**What is expected**
Search the listing below for the word "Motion", and copy every line in which it turns up.

**Data section**
▬▬▬▬▬▬▬▬▬▬

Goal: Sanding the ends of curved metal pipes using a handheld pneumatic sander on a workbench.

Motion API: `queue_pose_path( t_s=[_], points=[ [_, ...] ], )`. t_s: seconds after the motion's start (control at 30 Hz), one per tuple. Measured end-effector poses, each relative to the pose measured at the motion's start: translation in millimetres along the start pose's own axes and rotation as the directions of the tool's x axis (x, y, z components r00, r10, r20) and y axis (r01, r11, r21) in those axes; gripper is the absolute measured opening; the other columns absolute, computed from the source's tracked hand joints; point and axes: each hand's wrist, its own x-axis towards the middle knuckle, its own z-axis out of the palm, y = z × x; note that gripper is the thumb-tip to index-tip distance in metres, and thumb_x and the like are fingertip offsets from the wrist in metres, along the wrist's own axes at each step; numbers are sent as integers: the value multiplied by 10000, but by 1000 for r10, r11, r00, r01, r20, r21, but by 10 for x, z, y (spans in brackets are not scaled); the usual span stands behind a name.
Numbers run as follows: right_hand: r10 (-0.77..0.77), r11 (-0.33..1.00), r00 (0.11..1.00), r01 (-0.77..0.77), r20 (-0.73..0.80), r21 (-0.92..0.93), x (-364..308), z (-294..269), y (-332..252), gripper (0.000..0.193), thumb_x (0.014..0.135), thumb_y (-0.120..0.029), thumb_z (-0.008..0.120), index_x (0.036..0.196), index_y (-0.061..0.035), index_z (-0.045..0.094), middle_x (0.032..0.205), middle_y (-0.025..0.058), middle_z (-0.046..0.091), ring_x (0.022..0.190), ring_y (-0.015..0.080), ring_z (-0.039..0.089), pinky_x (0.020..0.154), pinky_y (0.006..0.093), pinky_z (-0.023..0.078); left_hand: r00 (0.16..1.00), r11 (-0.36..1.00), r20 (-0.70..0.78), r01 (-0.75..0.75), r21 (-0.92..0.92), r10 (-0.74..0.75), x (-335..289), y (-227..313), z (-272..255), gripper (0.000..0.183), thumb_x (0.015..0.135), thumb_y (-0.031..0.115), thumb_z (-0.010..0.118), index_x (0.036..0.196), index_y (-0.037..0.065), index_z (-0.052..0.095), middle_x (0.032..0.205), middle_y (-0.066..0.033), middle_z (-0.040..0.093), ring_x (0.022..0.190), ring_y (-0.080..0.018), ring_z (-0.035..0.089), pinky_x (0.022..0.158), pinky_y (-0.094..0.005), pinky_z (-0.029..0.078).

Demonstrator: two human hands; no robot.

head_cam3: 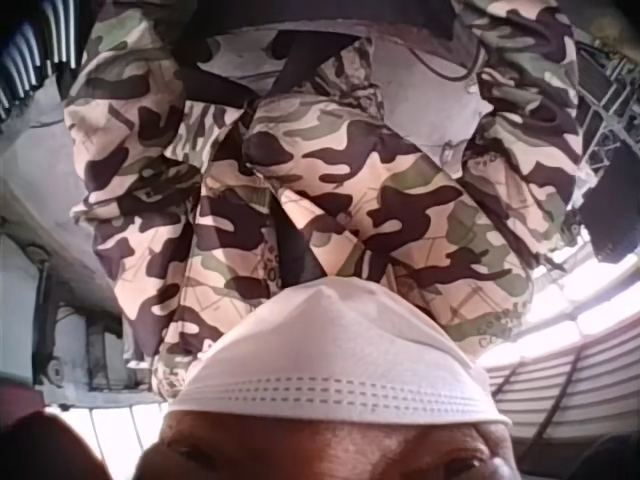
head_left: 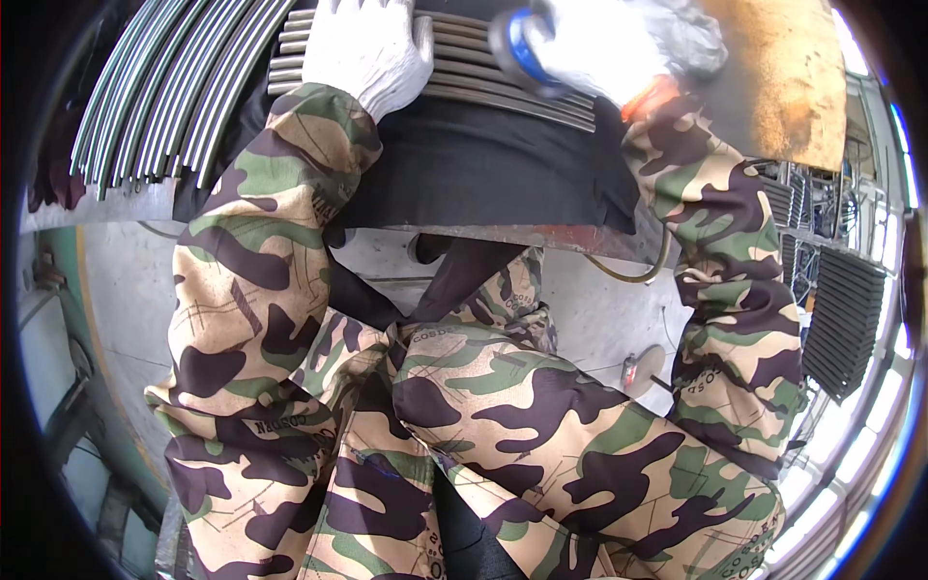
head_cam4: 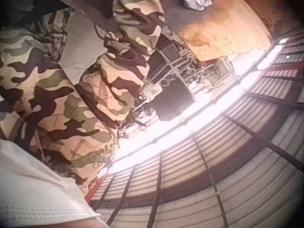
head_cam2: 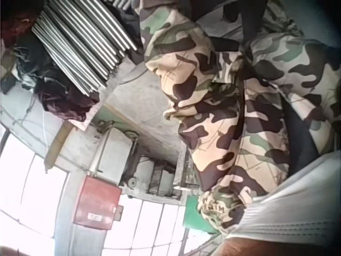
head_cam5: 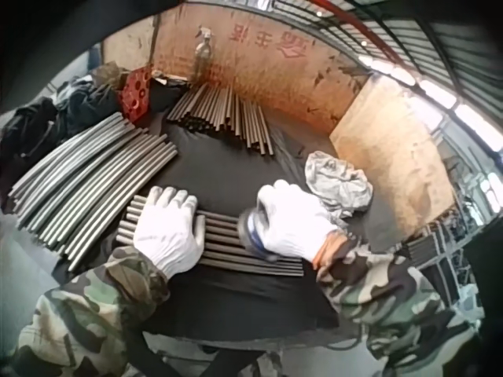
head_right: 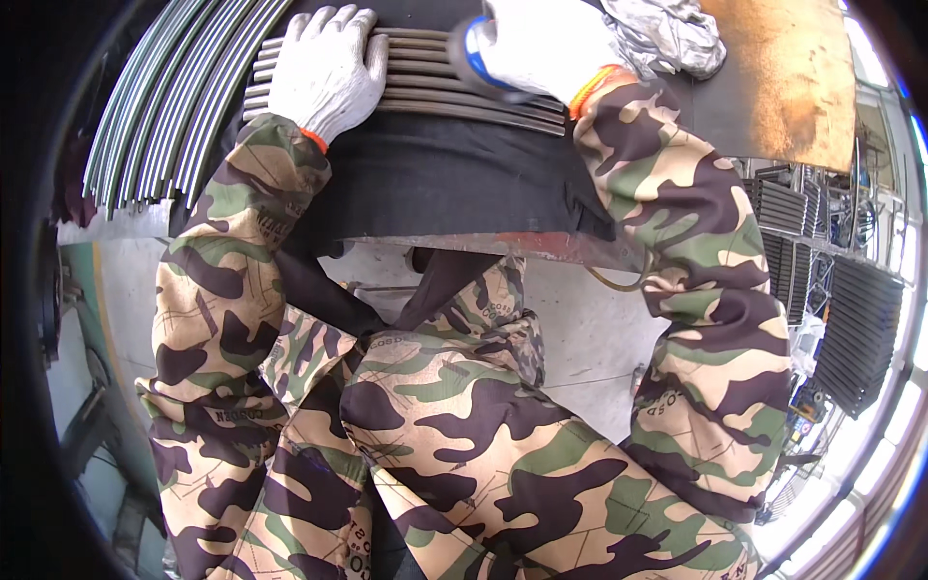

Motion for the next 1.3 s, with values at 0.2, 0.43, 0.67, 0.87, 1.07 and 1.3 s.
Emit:
queue_pose_path(
  t_s=[0.2,0.43,0.67,0.87,1.07,1.3],
  points=[
    [-117,993,993,117,-9,11,-363,-93,123,219,903,-266,654,928,-50,634,876,204,607,794,402,643,681,500,541,998,999,35,-52,18,51,92,-22,27,325,987,265,596,1154,13,716,1203,-143,723,1158,-312,653,1047,-458,447],
    [-186,982,982,187,-43,20,-497,-178,230,202,886,-238,663,900,-42,620,846,195,603,759,391,632,666,489,522,997,999,80,-14,-38,17,115,-115,86,353,1000,266,588,1209,5,701,1256,-180,711,1199,-347,639,1089,-471,420],
    [-190,982,977,190,-101,-6,-417,-195,266,198,884,-236,657,913,-46,612,853,185,596,758,385,626,665,480,524,997,997,-45,-71,-23,70,119,-214,67,309,970,258,601,1120,13,716,1158,-157,725,1087,-323,659,1006,-463,449],
    [-113,993,986,108,-126,-47,-240,5,387,197,882,-233,657,946,-51,619,889,204,621,791,394,644,705,477,542,996,995,-41,-82,-60,79,141,-220,45,292,961,230,610,1083,-16,708,1105,-186,717,1048,-346,653,974,-476,448],
    [-43,999,998,42,51,21,-375,26,73,225,940,-255,605,1054,-65,647,1017,167,635,932,352,660,764,489,569,984,970,-108,-157,-186,138,104,-131,56,231,914,176,631,1018,-23,686,1022,-189,707,973,-351,653,956,-481,452],
    [-2,1000,1000,2,26,3,-222,166,149,254,948,-261,607,1109,-66,634,1032,174,633,949,371,656,813,479,561,933,949,224,-237,-208,282,-18,-591,-335,519,965,242,617,1404,-32,578,1436,-240,589,1336,-427,525,1172,-523,350]
  ],
)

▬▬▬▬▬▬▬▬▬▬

**Task result**
Motion API: `queue_pose_path( t_s=[_], points=[ [_, ...] ], )`. t_s: seconds after the motion's start (control at 30 Hz), one per tuple. Measured end-effector poses, each relative to the pose measured at the motion's start: translation in millimetres along the start pose's own axes and rotation as the directions of the tool's x axis (x, y, z components r00, r10, r20) and y axis (r01, r11, r21) in those axes; gripper is the absolute measured opening; the other columns absolute, computed from the source's tracked hand joints; point and axes: each hand's wrist, its own x-axis towards the middle knuckle, its own z-axis out of the palm, y = z × x; note that gripper is the thumb-tip to index-tip distance in metres, and thumb_x and the like are fingertip offsets from the wrist in metres, along the wrist's own axes at each step; numbers are sent as integers: the value multiplied by 10000, but by 1000 for r10, r11, r00, r01, r20, r21, but by 10 for x, z, y (spans in brackets are not scaled); the usual span stands behind a name.
Motion for the next 1.3 s, with values at 0.2, 0.43, 0.67, 0.87, 1.07 and 1.3 s.

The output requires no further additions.